TASK DETAILS: For the entries that follow, restate word for word the line containing "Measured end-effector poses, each", the line containing "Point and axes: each", and every line that lies between them.
INPUT MATERIAL section start
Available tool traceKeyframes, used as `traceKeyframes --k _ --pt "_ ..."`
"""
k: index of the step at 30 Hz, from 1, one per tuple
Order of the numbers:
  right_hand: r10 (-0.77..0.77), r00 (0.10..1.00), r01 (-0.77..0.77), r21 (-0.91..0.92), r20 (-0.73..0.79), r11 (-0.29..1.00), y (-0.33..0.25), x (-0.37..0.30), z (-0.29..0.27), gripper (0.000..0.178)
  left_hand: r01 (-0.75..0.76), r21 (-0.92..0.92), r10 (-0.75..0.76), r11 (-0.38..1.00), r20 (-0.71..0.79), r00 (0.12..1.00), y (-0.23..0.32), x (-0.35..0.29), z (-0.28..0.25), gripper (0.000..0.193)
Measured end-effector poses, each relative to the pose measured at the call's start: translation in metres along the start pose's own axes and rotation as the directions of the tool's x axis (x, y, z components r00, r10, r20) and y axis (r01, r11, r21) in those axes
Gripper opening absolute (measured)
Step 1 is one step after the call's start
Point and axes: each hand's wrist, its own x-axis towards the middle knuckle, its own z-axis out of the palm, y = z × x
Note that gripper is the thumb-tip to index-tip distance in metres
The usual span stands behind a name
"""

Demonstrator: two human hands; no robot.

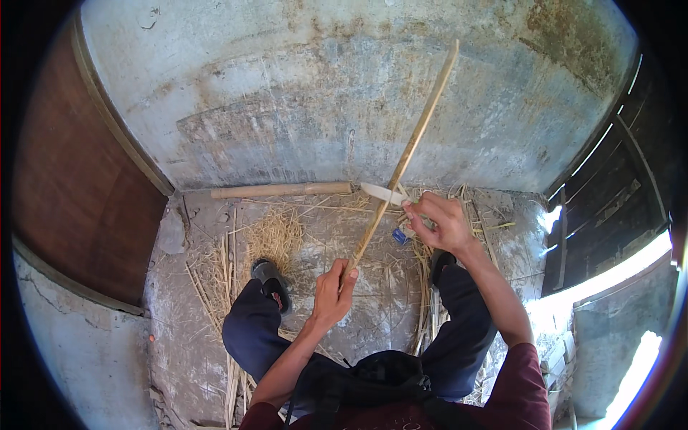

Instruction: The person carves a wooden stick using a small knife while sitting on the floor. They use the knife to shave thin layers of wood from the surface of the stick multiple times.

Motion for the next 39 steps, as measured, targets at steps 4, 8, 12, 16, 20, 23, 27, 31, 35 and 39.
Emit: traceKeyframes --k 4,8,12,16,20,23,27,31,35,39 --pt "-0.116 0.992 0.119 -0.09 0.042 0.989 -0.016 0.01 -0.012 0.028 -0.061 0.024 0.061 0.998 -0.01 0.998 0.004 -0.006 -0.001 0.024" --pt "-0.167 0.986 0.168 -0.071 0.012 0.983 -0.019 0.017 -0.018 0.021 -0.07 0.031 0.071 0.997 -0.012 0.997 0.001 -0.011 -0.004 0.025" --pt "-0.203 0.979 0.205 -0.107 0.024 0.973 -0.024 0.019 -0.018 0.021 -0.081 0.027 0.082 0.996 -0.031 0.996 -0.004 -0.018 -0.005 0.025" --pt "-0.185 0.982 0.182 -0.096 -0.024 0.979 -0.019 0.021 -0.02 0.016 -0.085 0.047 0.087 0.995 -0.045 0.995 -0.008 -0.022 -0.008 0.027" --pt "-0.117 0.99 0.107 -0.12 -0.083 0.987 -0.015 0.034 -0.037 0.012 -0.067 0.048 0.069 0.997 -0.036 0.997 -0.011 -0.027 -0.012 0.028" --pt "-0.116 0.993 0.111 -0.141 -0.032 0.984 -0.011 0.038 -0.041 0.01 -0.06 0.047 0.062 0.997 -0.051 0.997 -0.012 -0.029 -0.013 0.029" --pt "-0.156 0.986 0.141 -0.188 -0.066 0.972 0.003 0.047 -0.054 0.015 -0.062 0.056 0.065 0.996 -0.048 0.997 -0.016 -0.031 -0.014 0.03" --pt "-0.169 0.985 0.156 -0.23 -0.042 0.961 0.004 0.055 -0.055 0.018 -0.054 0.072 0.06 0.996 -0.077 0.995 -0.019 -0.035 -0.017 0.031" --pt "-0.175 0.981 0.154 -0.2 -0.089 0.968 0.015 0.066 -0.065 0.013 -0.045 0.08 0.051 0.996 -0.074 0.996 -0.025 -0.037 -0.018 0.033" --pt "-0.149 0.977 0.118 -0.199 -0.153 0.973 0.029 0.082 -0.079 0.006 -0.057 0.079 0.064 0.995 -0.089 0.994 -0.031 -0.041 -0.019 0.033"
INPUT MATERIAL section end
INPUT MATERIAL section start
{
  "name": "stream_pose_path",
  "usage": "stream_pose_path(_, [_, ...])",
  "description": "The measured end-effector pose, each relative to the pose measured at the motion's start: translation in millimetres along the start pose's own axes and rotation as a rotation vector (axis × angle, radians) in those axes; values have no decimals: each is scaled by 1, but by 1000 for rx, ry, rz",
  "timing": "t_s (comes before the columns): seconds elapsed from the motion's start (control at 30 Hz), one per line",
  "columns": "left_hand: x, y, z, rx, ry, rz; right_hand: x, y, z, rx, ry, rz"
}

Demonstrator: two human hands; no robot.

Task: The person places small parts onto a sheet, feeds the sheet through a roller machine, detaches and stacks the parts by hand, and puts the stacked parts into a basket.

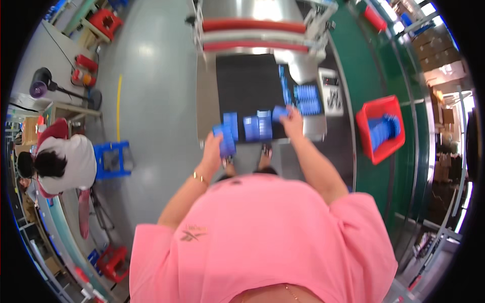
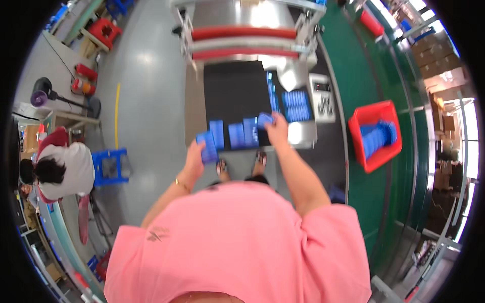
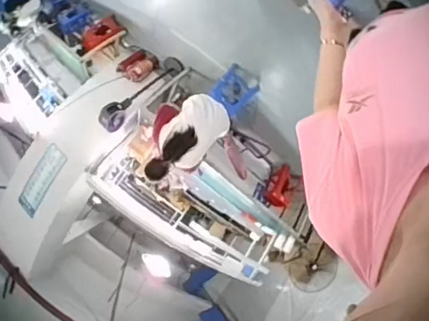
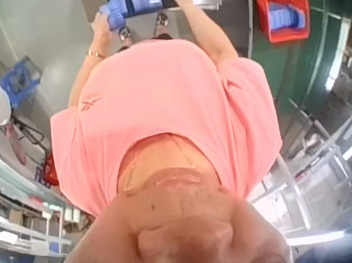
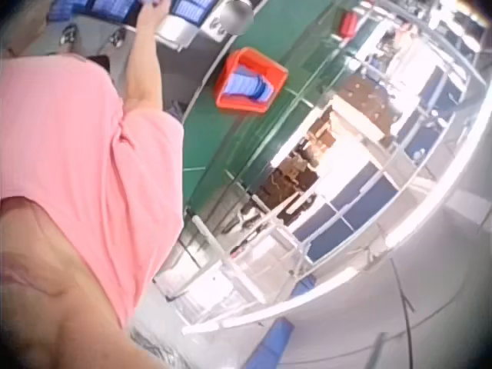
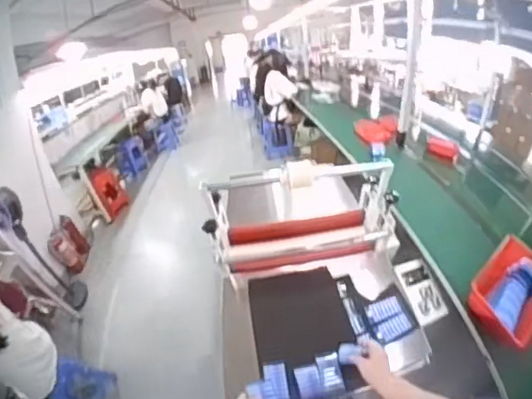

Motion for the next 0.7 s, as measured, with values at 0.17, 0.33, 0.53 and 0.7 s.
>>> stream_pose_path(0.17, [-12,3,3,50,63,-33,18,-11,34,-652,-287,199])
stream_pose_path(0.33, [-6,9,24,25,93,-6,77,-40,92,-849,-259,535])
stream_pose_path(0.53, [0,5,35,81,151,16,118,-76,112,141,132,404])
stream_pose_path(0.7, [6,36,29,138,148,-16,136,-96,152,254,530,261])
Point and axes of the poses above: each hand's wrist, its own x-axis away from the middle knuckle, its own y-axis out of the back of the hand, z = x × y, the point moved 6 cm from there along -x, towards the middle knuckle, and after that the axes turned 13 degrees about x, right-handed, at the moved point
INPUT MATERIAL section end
RESULT FOR THIS TASK:
Measured end-effector poses, each relative to the pose measured at the call's start: translation in metres along the start pose's own axes and rotation as the directions of the tool's x axis (x, y, z components r00, r10, r20) and y axis (r01, r11, r21) in those axes
Gripper opening absolute (measured)
Step 1 is one step after the call's start
Point and axes: each hand's wrist, its own x-axis towards the middle knuckle, its own z-axis out of the palm, y = z × x

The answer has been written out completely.